So the Summer of Code ends soon and it’s time to report what has been
done, and what is still lacking. Obviously, everybody can see there is
no xmlsed yet in the repository, so what have I been doing since
I completed xmlgrep one month ago? What went wrong?
Well, if you ask me, nothing really went wrong, I have just deviated
somewhat from my original goals and taken the time to do some things
that weren’t part of the initial plan. And even though I am
disappointed not to have finished, this has brought its share of good
additions. Most of these modifications stem from discussions with
David (Young) about features we’d like to see in my xmltools. Also in
all these three months, I’ve spent about three weeks optimizing the
matcher code.
What we have
Let’s talk about the good stuff first. Of course, the visible part of
my work is the existence of xmlgrep, but most of the code actually
lives in a common static library. It provides:
- definitions for patterns and trees;
- utilities: (tree) buffers, bit vectors, symbol look-up, state and
transition caching;
- a string to pattern parser (that I often just call "pattern compiler");
- an XML parser (which can handle fragments and multi-roots documents,
or work as an interface to Expat, for strict XML parsing);
- an XML pretty printer;
- the code for the matcher itself;
- and a higher-level API used to build the tools themselves.

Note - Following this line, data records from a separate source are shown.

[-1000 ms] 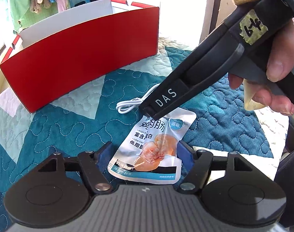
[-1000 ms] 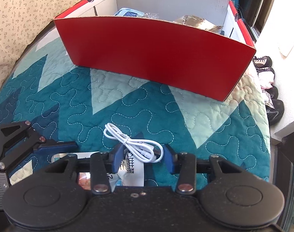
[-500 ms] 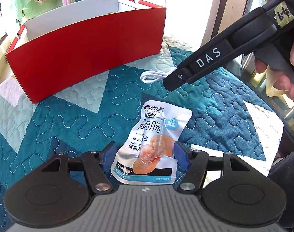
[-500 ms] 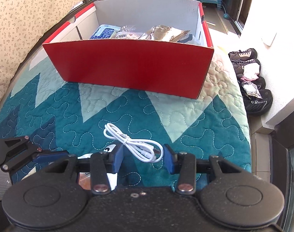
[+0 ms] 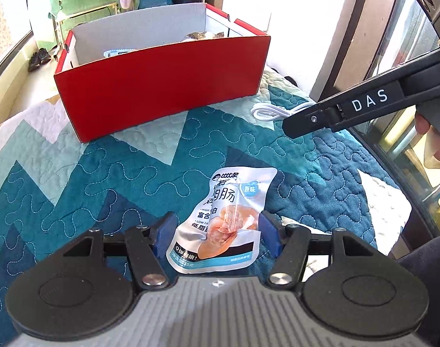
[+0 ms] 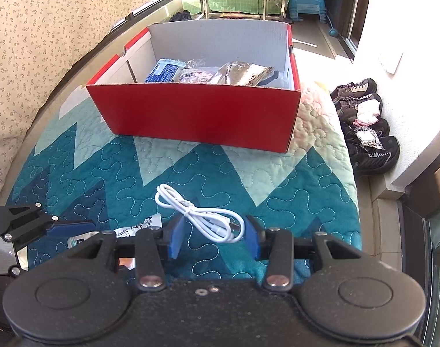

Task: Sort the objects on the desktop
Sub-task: 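Carry the white pouch and cable with both grippers over the shoebox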

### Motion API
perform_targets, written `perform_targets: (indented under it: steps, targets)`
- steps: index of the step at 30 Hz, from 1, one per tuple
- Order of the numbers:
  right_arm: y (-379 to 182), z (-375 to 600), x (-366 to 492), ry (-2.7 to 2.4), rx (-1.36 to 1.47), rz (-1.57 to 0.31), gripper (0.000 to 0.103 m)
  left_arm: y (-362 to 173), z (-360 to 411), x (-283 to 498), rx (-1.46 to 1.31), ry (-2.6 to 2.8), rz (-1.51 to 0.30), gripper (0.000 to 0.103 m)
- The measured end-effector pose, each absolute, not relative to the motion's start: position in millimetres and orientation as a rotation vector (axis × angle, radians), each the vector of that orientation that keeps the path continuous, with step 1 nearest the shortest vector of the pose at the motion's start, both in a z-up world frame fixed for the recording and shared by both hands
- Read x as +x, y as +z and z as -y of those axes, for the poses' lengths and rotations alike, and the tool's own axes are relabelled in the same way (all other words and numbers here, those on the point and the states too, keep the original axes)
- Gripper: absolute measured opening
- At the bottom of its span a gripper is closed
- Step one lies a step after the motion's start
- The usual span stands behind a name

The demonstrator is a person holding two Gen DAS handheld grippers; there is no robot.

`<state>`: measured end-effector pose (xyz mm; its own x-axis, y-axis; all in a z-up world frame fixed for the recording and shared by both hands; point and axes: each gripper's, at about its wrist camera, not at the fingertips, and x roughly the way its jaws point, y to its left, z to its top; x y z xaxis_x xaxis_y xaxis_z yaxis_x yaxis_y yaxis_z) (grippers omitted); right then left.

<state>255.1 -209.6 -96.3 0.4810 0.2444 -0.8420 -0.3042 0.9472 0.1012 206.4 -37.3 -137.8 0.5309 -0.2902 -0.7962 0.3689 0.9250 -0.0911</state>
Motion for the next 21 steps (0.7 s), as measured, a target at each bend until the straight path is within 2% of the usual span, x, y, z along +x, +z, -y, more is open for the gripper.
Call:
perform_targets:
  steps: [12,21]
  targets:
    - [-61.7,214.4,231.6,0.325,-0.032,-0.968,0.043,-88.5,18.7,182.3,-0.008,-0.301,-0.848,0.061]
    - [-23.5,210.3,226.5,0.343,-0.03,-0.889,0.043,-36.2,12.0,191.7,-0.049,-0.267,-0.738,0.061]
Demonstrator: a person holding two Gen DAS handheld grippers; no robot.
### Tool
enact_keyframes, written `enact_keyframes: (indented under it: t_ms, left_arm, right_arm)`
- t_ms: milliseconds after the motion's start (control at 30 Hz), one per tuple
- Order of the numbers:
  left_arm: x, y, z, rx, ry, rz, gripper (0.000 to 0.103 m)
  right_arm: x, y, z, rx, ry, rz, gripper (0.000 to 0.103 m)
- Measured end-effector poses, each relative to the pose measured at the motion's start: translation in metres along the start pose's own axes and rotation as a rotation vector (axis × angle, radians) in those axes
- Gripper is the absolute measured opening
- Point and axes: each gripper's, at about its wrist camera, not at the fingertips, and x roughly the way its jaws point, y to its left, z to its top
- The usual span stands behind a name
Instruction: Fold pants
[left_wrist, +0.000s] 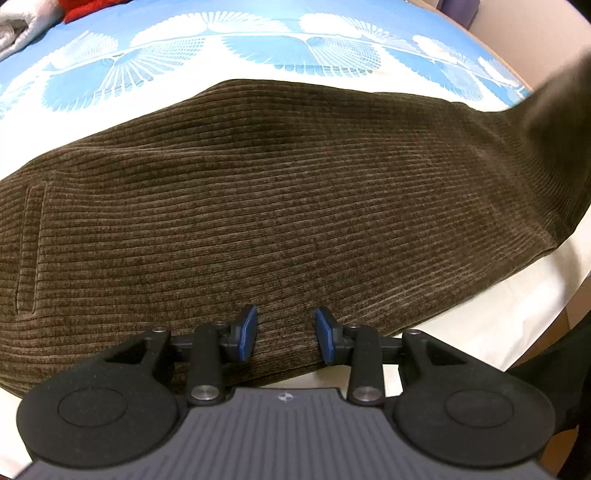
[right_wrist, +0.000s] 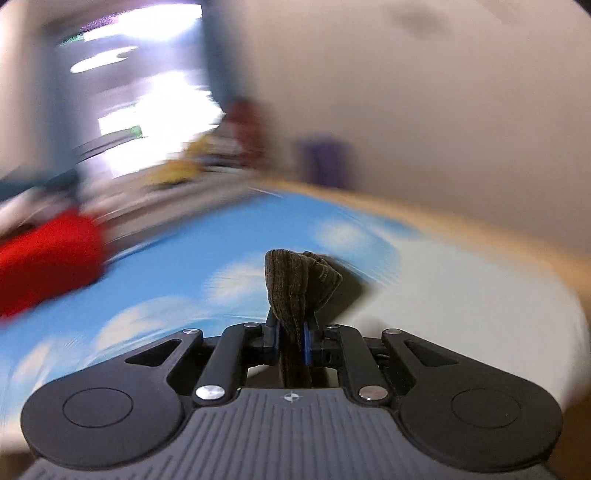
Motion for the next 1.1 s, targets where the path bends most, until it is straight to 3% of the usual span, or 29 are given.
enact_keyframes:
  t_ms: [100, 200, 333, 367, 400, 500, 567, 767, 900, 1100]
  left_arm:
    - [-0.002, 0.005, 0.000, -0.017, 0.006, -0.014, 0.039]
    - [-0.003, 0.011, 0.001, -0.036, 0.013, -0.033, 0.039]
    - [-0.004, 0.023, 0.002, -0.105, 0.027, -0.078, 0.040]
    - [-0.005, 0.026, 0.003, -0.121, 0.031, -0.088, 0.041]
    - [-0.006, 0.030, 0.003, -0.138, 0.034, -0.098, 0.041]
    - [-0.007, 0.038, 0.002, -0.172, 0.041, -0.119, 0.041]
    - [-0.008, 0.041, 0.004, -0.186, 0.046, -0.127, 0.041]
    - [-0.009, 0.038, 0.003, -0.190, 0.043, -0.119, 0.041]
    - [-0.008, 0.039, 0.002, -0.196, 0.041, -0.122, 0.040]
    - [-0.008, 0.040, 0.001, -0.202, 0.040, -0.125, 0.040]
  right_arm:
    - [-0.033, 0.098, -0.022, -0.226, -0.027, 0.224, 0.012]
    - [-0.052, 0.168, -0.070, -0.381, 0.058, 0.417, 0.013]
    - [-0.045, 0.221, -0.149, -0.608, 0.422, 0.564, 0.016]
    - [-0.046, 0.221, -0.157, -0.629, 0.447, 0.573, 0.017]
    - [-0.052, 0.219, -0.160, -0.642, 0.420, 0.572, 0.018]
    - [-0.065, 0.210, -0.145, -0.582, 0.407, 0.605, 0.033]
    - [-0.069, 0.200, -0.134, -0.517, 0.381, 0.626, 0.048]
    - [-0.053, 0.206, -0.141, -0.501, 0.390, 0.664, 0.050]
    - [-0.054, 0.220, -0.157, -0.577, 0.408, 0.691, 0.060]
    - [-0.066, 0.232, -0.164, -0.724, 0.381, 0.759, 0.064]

The library has managed to remain reasonably small, with less than 5k
lines of code, counting comments and everything, and the core matching
algorithm fits in less than 1.5k lines or so (compare this to the
15k-line xpath.c from libxml2). It is stream-oriented and care has
been taken so it eats as little memory as possible while remaining
efficient.
The pattern matching code
The matcher is undeniably the most important and sensible piece of
code in there. It is a blend of a kind-of-NFA and a backtracking
machine, which processes one node at the time (NFA) but
is able to do unlimited look-ahead (backtracking). Recent work has
involved adding new advanced constructs to the matcher (besides
forward and look-ahead mechanisms, which were already implemented) and
improving its performances when look-ahead is in use.
Performances
On the performance side, the main addition is that of a state cache
and pre-computed states created by the pattern compiler (instead of
the matching code itself).
The state cache (implemented as a hash table) operates at two levels :
- propagation (from parent to child and sibling to sibling);
- and filtering (deciding whether based on local properties, states
match or not).
One effect of using a cache is that bit vectors need not be pooled
anymore and a lot of copying has disappeared in favor of pointer
swapping. Also, relying on states pre-computed by the pattern compiler
has shifted the focus from looping bit by bit through bit vectors to
whole-vector operations, most of which can be auto-vectorized by
a sufficiently smart compiler (ICC on Linux can vectorize a dozen of
these in the whole xmlgrep code, but as I’ve pointed before,
GCC auto-vectorizer seems to lag behind its non-use, at least on my
code and setup).
With these optimizations merged in, xmlgrep now outperforms xmlstarlet
both in terms of speed and memory consumption on my silly little
benchmark (for those who have not been there, it consists in grepping
for a word and its definition in a 50M XML-formatted English
dictionary, and yes, it’s simple-minded), even when using suboptimal
look-ahead subpatterns.
Indeed, knowledge of the XML format often enables us to write
optimized patterns by anchoring a more costly part with a basic
predicate. In our case, instead of searching for
p[hw/.="somestring"] (the suboptimal case), we could search for
body/p[hw/.="somestring"] since p can only occur inside
body. This is an improvement since the p[] part, being
a look-ahead subpattern, is sensibly slower than a forward pattern, so
reducing the number of tentative matches is essential.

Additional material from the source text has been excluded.